→ **Required action**: The answer required is how many lines of the following entries contain the word "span", with no other words.

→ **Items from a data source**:
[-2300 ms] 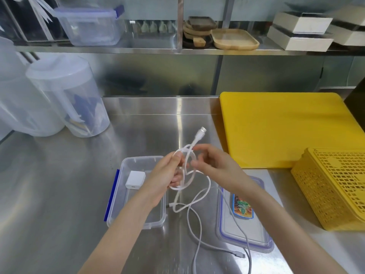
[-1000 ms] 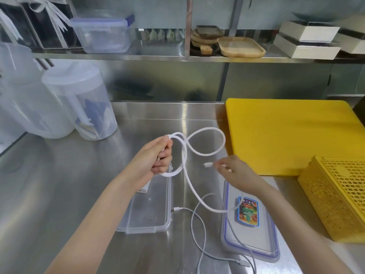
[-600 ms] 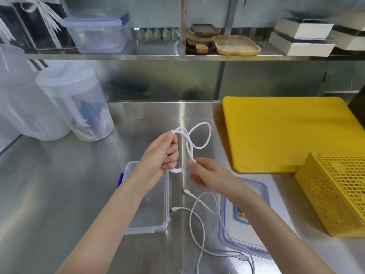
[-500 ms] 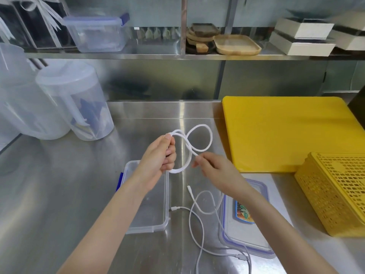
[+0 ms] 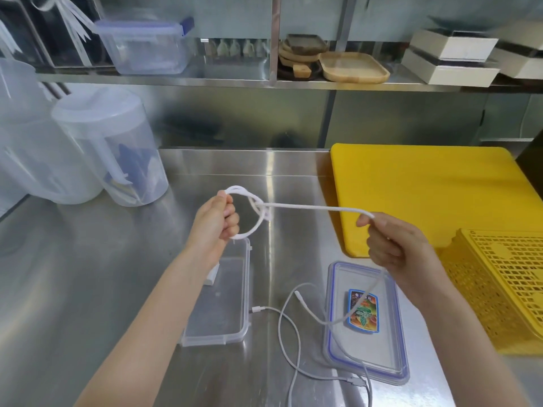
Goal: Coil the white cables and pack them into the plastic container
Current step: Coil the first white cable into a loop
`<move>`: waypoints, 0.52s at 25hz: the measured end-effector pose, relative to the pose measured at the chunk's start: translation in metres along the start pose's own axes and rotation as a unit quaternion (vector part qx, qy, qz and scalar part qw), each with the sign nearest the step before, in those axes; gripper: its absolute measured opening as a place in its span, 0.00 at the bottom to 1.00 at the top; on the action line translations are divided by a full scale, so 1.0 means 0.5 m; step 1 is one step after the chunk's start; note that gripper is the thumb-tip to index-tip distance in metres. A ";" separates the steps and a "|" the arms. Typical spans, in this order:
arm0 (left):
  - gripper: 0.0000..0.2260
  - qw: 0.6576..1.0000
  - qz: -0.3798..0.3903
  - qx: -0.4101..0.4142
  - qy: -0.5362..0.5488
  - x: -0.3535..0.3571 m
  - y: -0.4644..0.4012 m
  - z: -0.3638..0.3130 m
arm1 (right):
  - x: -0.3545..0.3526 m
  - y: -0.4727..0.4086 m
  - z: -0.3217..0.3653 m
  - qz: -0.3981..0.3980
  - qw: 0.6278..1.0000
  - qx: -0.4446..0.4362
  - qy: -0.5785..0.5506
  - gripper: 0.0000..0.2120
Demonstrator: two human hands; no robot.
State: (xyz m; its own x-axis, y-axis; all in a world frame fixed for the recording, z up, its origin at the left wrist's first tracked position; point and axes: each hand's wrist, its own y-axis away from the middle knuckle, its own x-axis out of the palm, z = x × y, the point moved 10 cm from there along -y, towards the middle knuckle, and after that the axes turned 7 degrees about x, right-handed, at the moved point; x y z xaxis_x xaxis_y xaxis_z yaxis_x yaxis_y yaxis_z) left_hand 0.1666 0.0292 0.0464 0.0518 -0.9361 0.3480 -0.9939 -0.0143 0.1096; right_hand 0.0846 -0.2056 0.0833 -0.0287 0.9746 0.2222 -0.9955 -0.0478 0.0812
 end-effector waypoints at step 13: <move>0.15 0.983 0.093 -0.002 0.160 0.053 0.013 -0.049 | -0.055 -0.019 -0.137 0.002 0.925 0.144 0.350 0.11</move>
State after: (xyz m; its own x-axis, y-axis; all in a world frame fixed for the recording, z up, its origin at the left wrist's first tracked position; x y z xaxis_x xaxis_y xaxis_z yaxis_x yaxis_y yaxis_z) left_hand 0.1639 0.0130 0.0791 -0.1019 -0.7635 0.6377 -0.9888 0.1482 0.0194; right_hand 0.0888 -0.2170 0.0097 -0.1848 0.8720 -0.4533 -0.9328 -0.0104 0.3603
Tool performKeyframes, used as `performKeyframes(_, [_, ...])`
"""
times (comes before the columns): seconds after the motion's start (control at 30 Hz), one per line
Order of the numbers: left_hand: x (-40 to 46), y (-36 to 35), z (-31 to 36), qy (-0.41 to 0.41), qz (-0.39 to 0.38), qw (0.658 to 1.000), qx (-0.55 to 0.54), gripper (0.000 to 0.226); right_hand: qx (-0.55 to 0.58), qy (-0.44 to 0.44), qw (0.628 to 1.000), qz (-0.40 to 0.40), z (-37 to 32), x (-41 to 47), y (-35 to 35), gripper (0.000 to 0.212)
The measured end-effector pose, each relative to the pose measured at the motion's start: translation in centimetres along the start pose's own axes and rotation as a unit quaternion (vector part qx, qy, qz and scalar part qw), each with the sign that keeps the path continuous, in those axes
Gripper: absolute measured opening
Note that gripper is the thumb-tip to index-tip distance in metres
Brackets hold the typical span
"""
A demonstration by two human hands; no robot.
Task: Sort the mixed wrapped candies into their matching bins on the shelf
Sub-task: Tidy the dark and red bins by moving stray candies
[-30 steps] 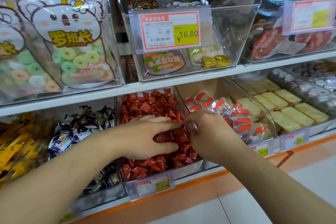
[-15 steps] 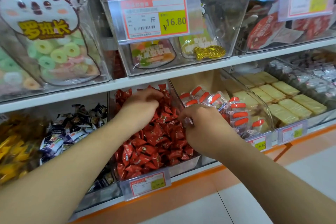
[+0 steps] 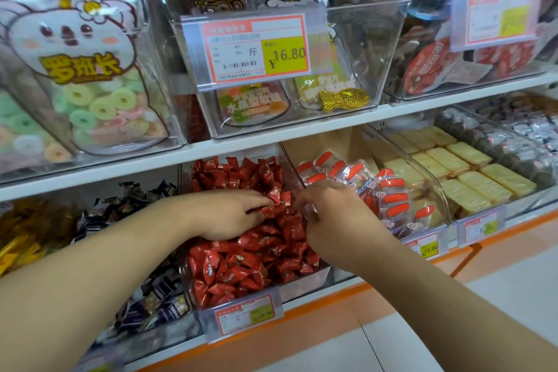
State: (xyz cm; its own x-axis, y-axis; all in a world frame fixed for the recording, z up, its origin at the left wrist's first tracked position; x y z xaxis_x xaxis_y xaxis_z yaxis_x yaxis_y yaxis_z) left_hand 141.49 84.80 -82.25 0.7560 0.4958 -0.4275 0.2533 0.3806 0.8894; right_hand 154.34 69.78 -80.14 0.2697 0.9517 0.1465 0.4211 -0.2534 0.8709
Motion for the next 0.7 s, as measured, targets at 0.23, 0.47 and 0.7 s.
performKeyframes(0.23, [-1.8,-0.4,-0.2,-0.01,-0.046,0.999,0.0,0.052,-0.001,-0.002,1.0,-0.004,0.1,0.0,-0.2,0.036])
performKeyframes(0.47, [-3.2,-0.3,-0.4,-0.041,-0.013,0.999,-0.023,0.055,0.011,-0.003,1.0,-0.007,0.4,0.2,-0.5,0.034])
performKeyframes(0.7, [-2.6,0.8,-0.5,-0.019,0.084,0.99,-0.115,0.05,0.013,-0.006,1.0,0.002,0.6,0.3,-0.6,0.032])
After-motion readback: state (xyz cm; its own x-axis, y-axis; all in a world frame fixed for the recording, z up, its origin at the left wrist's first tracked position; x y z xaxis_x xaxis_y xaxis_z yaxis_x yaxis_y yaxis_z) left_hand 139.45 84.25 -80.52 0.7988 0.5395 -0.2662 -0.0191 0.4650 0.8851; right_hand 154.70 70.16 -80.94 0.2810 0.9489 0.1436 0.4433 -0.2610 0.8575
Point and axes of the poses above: each hand's wrist, its own x-axis towards the middle knuckle, its own y-axis out of the back of the hand, z = x × y, the point moved 4 cm from there along x, towards the middle knuckle, and after that the axes turned 3 degrees about y, right-handed, at the moved point
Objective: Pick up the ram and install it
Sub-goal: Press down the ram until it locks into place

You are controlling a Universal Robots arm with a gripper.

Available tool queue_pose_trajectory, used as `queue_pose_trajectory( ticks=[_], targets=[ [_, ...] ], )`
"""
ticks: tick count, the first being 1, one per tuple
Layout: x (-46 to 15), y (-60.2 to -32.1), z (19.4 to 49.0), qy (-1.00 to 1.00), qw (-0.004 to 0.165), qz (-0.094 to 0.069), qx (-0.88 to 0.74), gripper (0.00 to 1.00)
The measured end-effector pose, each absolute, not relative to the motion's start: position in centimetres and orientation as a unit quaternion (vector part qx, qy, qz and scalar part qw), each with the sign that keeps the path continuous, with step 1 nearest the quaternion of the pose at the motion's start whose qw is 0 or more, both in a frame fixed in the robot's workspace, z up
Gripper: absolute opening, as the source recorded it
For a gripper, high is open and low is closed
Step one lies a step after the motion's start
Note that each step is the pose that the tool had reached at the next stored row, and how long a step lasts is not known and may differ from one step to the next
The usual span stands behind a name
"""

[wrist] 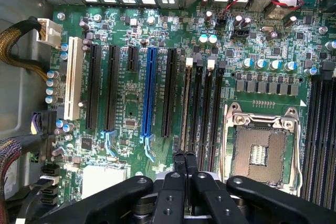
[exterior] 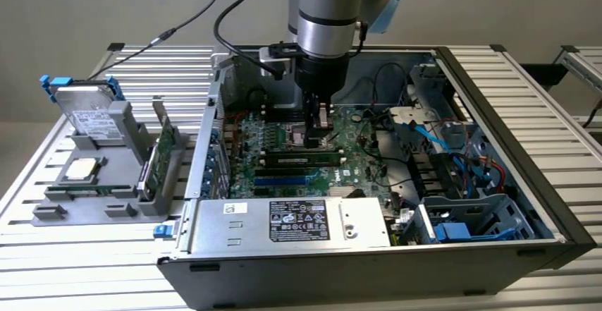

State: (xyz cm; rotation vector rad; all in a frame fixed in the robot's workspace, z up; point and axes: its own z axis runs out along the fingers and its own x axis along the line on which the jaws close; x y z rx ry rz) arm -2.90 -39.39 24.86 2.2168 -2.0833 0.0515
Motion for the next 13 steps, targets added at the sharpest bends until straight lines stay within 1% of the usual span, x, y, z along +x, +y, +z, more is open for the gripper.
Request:
queue_pose_trajectory(
  ticks=[13],
  targets=[
    [-2.42,-39.42,24.85,-0.684,0.049,0.017,0.728,0.1]
  ],
)
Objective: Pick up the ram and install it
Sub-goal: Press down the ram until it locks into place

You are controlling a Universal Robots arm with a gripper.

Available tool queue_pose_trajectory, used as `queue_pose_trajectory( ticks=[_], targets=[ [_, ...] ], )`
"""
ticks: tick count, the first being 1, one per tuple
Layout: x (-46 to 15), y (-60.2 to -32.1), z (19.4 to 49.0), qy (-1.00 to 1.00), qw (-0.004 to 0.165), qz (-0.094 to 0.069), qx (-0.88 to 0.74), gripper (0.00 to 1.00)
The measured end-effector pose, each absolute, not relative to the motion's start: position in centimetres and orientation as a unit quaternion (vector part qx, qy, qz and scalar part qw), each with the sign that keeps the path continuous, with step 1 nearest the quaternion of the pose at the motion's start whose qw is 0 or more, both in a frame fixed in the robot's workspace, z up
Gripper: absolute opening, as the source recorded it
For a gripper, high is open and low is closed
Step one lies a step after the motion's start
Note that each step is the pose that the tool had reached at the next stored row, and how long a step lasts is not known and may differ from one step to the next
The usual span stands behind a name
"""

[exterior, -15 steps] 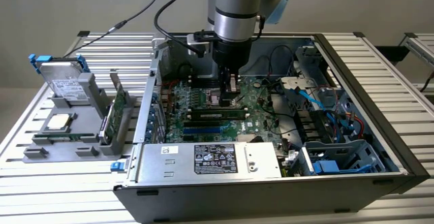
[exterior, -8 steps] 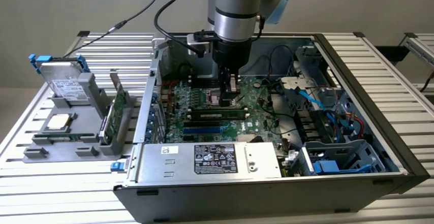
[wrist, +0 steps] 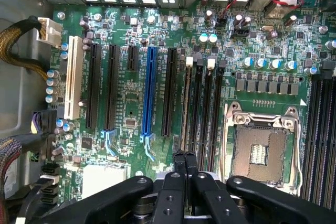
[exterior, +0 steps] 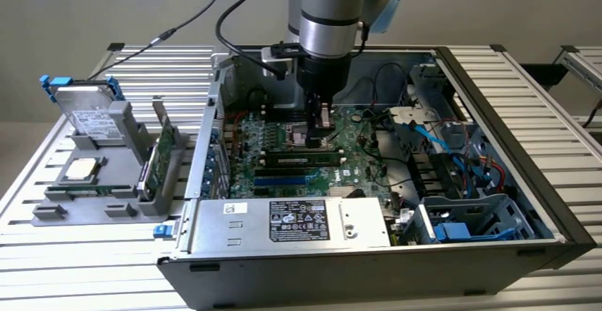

→ **Answer section**: 5